Under the terms of the agreements, the Company received the exclusive
commercialization rights for MARQIBO for all indications in the United States,
Canada, and Mexico.
Upon execution of the related agreements the Company made a $12.0 million
up-front payment to Inex, which has been determined to be an acquisition of
in-process research and development as the payment was made prior to FDA
approval, and therefore expensed in the Company's Statement of Operations for
the quarter ended March 31, 2004. In addition, the Company will be required to
pay up to $20.0 million upon MARQIBO being approved by the FDA and development
milestones and sales-based bonus payments could total $43.75 million, of which
$10.0 million is payable upon annual sales first reaching $125.0 million, and
$15.0 million is payable upon annual sales first reaching $250.0 million. The
Company will also be required to pay Inex a percentage of commercial sales of
MARQIBO and this percentage will increase as sales reach certain predetermined
thresholds.
The Company and Inex will share equally the future development costs to
obtain and maintain marketing approvals in North America for MARQIBO, and the
Company will pay all sales and marketing costs and certain other post-approval
clinical development costs typically associated with commercialization
activities. The Company plans to market MARQIBO to the oncology market through
its North American sales force, which currently markets ABELCET(R), ONCASPAR(R),
and DEPOCYT(R). Inex has the option of complementing the Company's sales efforts
by co-promoting MARQIBO through the formation of a dedicated North American
sales and medical science liaison force. The costs of building Inex's
co-promotion force will be shared equally by both companies and the Company will
record all sales in the licensed territories. Inex retains manufacturing rights
and the Company will reimburse Inex for the manufacture and supply of the drug
at manufacturing cost plus five percent.
F-36
ENZON PHARMACEUTICALS, INC. AND SUBSIDIARIES
Notes to Consolidated Financial Statements, Continued
The agreements will expire on a country by country basis upon the expiration of
the last patent covering the licensed product in each particular country or 15
years after the first commercial sale in such country, whichever is later. The
agreements are also subject to earlier termination under various circumstances.

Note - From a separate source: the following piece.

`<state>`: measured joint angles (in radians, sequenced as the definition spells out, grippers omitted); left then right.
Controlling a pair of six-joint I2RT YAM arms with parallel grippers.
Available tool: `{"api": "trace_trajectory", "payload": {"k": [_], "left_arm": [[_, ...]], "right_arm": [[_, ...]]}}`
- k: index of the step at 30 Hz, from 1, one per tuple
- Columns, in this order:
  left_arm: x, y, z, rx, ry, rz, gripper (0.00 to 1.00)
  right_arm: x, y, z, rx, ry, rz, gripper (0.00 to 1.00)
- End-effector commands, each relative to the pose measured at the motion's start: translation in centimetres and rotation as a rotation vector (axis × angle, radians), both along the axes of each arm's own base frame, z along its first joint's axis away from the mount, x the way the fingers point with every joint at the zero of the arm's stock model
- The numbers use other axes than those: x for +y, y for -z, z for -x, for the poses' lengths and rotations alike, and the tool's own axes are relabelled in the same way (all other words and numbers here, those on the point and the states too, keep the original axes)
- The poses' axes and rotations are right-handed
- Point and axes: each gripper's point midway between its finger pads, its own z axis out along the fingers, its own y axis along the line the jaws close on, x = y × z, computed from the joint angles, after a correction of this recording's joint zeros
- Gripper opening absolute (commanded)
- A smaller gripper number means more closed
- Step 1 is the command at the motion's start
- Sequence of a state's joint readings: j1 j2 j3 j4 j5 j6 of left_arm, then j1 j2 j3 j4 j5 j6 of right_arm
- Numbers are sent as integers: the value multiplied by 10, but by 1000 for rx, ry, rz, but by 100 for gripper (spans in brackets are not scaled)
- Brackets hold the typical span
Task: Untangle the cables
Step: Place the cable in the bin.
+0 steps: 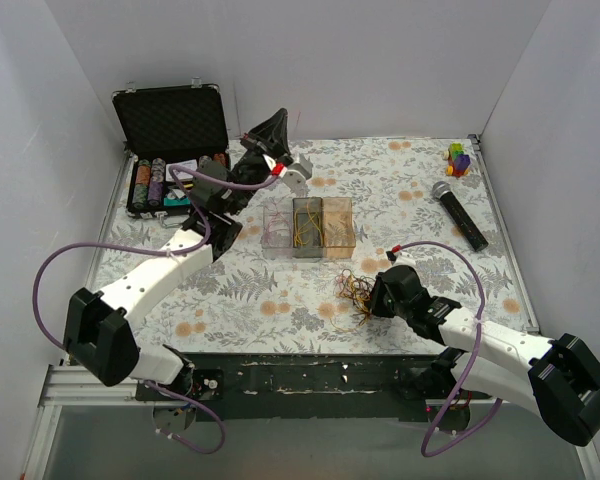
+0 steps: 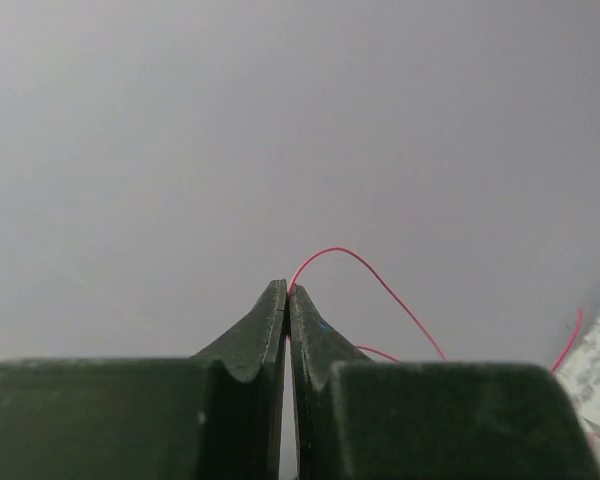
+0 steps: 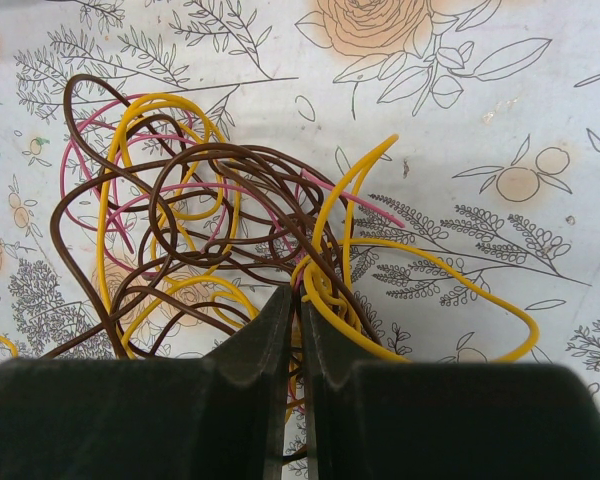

The Company may terminate the agreements at any time upon 90 days notice, in
connection with which the Company must pay a $2.0 million termination fee. Inex
has completed the submission of its NDA, therefore if Enzon terminates it must
pay the $2.0 million fee. In addition, if at any time the Company determines
that it has no interest in commercializing the product in any country, then Inex
may terminate the agreement with respect to such country. Either party may
terminate the agreements upon a material breach and failure to cure by the other
party. In addition, either party may terminate the agreements upon the other
party's bankruptcy. Generally, the termination of the agreements with respect to
a particular country shall terminate the Company's license with respect to
MARQIBO, and preclude the Company from marketing the product, in that country.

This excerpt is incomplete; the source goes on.